DATA EXTRACT section start

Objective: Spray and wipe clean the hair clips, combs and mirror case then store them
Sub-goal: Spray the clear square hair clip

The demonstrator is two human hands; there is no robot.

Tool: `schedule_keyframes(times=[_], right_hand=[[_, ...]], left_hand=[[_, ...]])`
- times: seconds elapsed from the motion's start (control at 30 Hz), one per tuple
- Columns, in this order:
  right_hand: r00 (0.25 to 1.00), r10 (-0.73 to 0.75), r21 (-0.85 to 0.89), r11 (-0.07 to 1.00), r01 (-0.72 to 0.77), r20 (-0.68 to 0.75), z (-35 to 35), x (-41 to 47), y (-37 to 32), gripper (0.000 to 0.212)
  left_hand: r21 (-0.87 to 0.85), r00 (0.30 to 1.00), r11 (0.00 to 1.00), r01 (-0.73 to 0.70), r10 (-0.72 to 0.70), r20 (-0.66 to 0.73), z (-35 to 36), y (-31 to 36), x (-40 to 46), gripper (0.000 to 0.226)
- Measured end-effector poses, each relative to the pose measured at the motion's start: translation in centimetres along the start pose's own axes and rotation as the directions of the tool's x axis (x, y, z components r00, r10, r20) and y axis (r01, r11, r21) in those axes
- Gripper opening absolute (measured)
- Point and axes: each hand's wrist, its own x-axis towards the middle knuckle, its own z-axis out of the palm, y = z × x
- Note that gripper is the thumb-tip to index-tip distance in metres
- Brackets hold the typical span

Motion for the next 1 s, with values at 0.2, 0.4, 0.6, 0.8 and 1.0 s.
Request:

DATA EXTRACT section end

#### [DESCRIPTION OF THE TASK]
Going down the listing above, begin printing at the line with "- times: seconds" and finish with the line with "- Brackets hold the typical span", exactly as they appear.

#### [EXERCISE RESPONSE]
- times: seconds elapsed from the motion's start (control at 30 Hz), one per tuple
- Columns, in this order:
  right_hand: r00 (0.25 to 1.00), r10 (-0.73 to 0.75), r21 (-0.85 to 0.89), r11 (-0.07 to 1.00), r01 (-0.72 to 0.77), r20 (-0.68 to 0.75), z (-35 to 35), x (-41 to 47), y (-37 to 32), gripper (0.000 to 0.212)
  left_hand: r21 (-0.87 to 0.85), r00 (0.30 to 1.00), r11 (0.00 to 1.00), r01 (-0.73 to 0.70), r10 (-0.72 to 0.70), r20 (-0.66 to 0.73), z (-35 to 36), y (-31 to 36), x (-40 to 46), gripper (0.000 to 0.226)
- Measured end-effector poses, each relative to the pose measured at the motion's start: translation in centimetres along the start pose's own axes and rotation as the directions of the tool's x axis (x, y, z components r00, r10, r20) and y axis (r01, r11, r21) in those axes
- Gripper opening absolute (measured)
- Point and axes: each hand's wrist, its own x-axis towards the middle knuckle, its own z-axis out of the palm, y = z × x
- Note that gripper is the thumb-tip to index-tip distance in metres
- Brackets hold the typical span

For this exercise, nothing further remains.